| EXERCISE GOAL |
Return the data below exactly, stopping after the line with "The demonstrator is".

| DATA |
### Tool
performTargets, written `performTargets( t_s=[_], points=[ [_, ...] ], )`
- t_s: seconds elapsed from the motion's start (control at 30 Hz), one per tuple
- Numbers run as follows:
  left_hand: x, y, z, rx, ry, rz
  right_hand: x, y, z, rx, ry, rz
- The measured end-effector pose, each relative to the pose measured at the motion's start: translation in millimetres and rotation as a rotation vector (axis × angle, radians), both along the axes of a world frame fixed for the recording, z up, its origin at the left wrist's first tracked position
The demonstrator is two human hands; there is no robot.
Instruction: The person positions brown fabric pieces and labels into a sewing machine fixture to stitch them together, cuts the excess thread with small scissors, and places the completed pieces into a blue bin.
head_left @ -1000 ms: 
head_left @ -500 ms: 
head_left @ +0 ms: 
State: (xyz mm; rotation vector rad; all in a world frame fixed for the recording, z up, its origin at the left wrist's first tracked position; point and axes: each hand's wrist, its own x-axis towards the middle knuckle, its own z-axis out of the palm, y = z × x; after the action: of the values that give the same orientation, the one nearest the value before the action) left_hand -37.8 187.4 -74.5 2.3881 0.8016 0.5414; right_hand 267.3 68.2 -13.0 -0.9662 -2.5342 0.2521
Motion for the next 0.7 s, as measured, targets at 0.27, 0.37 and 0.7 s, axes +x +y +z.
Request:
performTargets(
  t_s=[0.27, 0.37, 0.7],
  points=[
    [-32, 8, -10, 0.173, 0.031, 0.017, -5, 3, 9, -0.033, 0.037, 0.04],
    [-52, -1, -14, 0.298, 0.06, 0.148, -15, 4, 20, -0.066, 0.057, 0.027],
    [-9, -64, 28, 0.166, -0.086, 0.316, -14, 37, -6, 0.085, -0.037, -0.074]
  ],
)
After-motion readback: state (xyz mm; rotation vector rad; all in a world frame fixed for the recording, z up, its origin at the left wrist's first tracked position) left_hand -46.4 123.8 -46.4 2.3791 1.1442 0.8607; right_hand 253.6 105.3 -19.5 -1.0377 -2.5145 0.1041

| SOLUTION BELOW |
### Tool
performTargets, written `performTargets( t_s=[_], points=[ [_, ...] ], )`
- t_s: seconds elapsed from the motion's start (control at 30 Hz), one per tuple
- Numbers run as follows:
  left_hand: x, y, z, rx, ry, rz
  right_hand: x, y, z, rx, ry, rz
- The measured end-effector pose, each relative to the pose measured at the motion's start: translation in millimetres and rotation as a rotation vector (axis × angle, radians), both along the axes of a world frame fixed for the recording, z up, its origin at the left wrist's first tracked position
The demonstrator is two human hands; there is no robot.

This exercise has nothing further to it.